The following is a website transcript from a radio interview for 12,000,000 listeners to BBC World and Public Radio International:
Make your way to the Great Northern Peninsula for today’s Geo Quiz. We’re looking for the name of an island today that forms part of a Canadian province.
The western side of the island is called The Great Northern Peninsula.
At the very northern tip of the peninsula there’s a tiny island called Quirpon Island. It looks out on the Strait of Belle Isle. A waterway that’s popular with Orcas and humpbacks and photographer Peter Potterfield:
“When I got to Quirpon Island it was just astounding it’s the only place I had to worry about my photographic gear getting splashed by whales. You get that close to them because the whales get so close to the island.”
We’ll hear more about Quirpon Island and the Great Northern Peninsula, but first take a crack at naming this island in the North Atlantic.
The answer’s coming up…
Time now to retrace our steps to reach the Great Northern Peninsula. It puts us on the coast of Newfoundland, part of the Canadian province of ‘Newfoundland and Labrador’, the answer to our Geo Quiz.
Peter Potterfield recently spent some time hiking there. He’s researching new trails for the next edition of his book: Classic Hikes of The World. Potterfield’s starting point was Newfoundland’s Gros Morne National Park:
(Peter Potterfield) “I just finished a 4-day hike, doing a 25 mile route without any trails at all, you are forced to use a map and a compass the entire way, we didn’t see a soul on the trail. Can you imagine, 25 miles, but we did see a moose and fox and at one of our campsite, we had a mother ptarmigan hen with 4 chicks and they were running all around the campsite during the night, it’s a beautiful place here. But each trip has a surprise for me when I’m looking for a great hike, and the local Newfoundlander who helped me out and helped me get where I needed to go a guy named Ed English suggested we go up to Quirpon island, this is the extreme tip of Newfoundland, in fact you can look over to Labrador. Ed has a lighthouse inn up there and its a spectacular place and its a functioning navigational aid. The light still flashes every 15 seconds, but what’s really amazing is to wake up to the sound of humpbacks, and orcas. it’s a fabulous experience and I’ll let Ed describe what makes it so special.”
(Ed English) “It turns out we have a unique spot because the fish supply, the food that whales want is just incredible there. There’s a little narrow strip of water that separates Newfoundland from the rest of North America and all the fish that want to go back and forth between the North Atlantic and the big Gulf of St Lawrence all have to go past our doorstep so it’s essentially a never ending conveyor belt of food. That draws in the whales and then we’re lucky because right at the lighthouse rocks its about 200 feet deep so you can literally sit with your feet dangling in the water, looking down through your toes and see humpback whales driving the fish in against the cliffs under your feet and then just surfacing. You can reach out and touch them quite frequently.”

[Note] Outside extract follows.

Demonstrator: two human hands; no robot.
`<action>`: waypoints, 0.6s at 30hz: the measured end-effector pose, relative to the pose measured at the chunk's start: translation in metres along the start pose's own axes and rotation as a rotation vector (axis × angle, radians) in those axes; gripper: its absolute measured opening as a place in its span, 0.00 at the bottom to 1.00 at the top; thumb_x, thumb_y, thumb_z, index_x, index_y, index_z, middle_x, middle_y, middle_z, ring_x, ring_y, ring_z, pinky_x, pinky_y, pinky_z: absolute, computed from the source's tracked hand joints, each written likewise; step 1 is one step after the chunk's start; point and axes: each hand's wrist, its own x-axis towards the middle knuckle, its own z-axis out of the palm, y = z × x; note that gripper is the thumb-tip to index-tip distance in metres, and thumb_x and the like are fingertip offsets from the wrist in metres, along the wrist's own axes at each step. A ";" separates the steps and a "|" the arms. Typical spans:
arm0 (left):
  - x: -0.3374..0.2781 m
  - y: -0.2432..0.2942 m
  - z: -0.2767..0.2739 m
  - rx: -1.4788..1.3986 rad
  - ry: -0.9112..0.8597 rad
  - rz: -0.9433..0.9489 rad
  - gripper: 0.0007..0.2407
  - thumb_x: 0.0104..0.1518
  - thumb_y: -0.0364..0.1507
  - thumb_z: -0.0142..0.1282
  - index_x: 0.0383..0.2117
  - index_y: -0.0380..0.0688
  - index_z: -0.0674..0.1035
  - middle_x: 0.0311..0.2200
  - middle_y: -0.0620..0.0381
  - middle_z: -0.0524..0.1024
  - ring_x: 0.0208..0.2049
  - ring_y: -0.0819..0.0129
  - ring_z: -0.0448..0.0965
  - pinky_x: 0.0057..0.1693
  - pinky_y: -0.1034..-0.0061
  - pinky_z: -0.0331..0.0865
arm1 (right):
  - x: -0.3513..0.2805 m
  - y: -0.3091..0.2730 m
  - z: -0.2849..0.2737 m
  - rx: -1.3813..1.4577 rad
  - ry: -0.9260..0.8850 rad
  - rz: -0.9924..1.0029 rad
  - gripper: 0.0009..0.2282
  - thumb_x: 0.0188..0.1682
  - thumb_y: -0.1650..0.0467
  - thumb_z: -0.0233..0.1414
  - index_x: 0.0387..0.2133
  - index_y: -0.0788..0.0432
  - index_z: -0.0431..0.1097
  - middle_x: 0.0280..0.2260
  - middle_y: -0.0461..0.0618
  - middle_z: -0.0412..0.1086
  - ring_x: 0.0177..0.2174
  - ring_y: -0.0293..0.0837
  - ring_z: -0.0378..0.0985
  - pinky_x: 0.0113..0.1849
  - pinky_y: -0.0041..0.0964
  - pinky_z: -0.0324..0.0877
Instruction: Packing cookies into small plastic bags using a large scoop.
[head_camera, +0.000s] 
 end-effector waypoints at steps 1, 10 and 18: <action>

That narrow strip of water is called the Strait of Belle Isle. From high up in the lighthouse, Ed English says the view is breathtaking:
(Ed English) “Water. It really does feel like the ends of the earth out there…the sun sets over Labrador, so you can see the sunset off to the left as you’re facing north. If you’re standing at our helipad and you look due west, you’re looking at the Viking site over at Lancing Meadows. It’s the only Viking site in North America they were there 500 years before Columbus and lived there for a few years. Its a UNESCO World Heritage Site, very important, archaeologically. If you look to your right as you’re facing north all you see is clear ocean and if you could see far enough you’d be looking at Ireland.”
There are often as many as 50 icebergs in sight. They float down from Greenland and Baffin Island on the Labrador Current.
(Ed English) “The icebergs just come down and smash into the rocks, they’re huge, as big as mountains, so you can imagine a beautiful day, it’s hot, and all of sudden, you’re out walking and you come around the corner – there’s an ice mountain and its just an amazing sight to see, constantly changing because its always rolling around and breaking apart. (Potterfield) If I were to succinctly describe the last 8 days in Newfoundland, I would provide a photograph of the wild terrain up on the Arctic plateau that you’ve got to find your way across for 20 miles using map and compass, that’s got to be seen to be believed, a picture of the big moose, the caribou, and a picture of the whales frolicking beyond the lighthouse up on Quirpon Island, I think that pretty much says it all!”